What to produce:
Where the listing below has a line with "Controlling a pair", write out exactly that line and every line after it, stopping after the line with "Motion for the".

Data section:
'''

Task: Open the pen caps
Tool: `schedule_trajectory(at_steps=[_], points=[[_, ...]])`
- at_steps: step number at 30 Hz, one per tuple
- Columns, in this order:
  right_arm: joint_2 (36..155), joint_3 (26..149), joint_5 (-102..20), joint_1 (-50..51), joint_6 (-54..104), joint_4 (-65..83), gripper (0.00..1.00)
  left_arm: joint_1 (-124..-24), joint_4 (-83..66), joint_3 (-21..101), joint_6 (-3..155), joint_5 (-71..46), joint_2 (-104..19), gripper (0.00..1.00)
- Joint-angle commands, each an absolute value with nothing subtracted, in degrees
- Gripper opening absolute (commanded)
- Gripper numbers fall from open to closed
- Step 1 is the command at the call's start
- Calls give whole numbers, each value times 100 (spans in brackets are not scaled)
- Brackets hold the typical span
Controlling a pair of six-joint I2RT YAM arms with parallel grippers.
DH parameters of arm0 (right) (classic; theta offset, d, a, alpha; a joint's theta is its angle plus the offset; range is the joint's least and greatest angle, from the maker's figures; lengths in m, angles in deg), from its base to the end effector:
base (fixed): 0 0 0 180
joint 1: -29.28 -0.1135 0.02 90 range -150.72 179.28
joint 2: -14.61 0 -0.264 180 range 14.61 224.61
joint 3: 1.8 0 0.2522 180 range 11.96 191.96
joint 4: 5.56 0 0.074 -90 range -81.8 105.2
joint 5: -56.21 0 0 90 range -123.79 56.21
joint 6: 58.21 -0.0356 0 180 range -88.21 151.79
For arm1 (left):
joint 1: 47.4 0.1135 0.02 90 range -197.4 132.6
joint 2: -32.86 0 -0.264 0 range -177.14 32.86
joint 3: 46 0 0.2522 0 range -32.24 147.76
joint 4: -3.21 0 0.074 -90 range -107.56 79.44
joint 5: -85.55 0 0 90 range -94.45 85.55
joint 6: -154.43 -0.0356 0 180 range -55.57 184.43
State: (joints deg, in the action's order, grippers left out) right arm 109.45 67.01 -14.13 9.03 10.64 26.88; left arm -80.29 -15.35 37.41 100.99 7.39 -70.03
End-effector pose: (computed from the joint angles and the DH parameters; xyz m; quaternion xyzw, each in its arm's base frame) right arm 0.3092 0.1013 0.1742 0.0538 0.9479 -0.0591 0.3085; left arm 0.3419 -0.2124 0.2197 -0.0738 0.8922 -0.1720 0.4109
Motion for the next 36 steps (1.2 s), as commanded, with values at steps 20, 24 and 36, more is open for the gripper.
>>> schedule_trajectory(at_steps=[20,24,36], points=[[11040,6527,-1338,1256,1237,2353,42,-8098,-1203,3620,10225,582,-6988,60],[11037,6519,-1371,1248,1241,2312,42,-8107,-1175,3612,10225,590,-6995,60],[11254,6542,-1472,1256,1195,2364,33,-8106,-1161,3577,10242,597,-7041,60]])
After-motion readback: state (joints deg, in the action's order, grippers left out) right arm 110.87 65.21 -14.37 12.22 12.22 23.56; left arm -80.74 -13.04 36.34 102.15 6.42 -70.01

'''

Solution to this exercise:
Controlling a pair of six-joint I2RT YAM arms with parallel grippers.
DH parameters of arm0 (right) (classic; theta offset, d, a, alpha; a joint's theta is its angle plus the offset; range is the joint's least and greatest angle, from the maker's figures; lengths in m, angles in deg), from its base to the end effector:
base (fixed): 0 0 0 180
joint 1: -29.28 -0.1135 0.02 90 range -150.72 179.28
joint 2: -14.61 0 -0.264 180 range 14.61 224.61
joint 3: 1.8 0 0.2522 180 range 11.96 191.96
joint 4: 5.56 0 0.074 -90 range -81.8 105.2
joint 5: -56.21 0 0 90 range -123.79 56.21
joint 6: 58.21 -0.0356 0 180 range -88.21 151.79
For arm1 (left):
joint 1: 47.4 0.1135 0.02 90 range -197.4 132.6
joint 2: -32.86 0 -0.264 0 range -177.14 32.86
joint 3: 46 0 0.2522 0 range -32.24 147.76
joint 4: -3.21 0 0.074 -90 range -107.56 79.44
joint 5: -85.55 0 0 90 range -94.45 85.55
joint 6: -154.43 -0.0356 0 180 range -55.57 184.43
State: (joints deg, in the action's order, grippers left out) right arm 109.45 67.01 -14.13 9.03 10.64 26.88; left arm -80.29 -15.35 37.41 100.99 7.39 -70.03
End-effector pose: (computed from the joint angles and the DH parameters; xyz m; quaternion xyzw, each in its arm's base frame) right arm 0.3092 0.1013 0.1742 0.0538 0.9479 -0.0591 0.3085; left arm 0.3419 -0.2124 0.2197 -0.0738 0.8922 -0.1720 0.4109
Motion for the next 36 steps (1.2 s), as commanded, with values at steps 20, 24 and 36, more is open for the gripper.

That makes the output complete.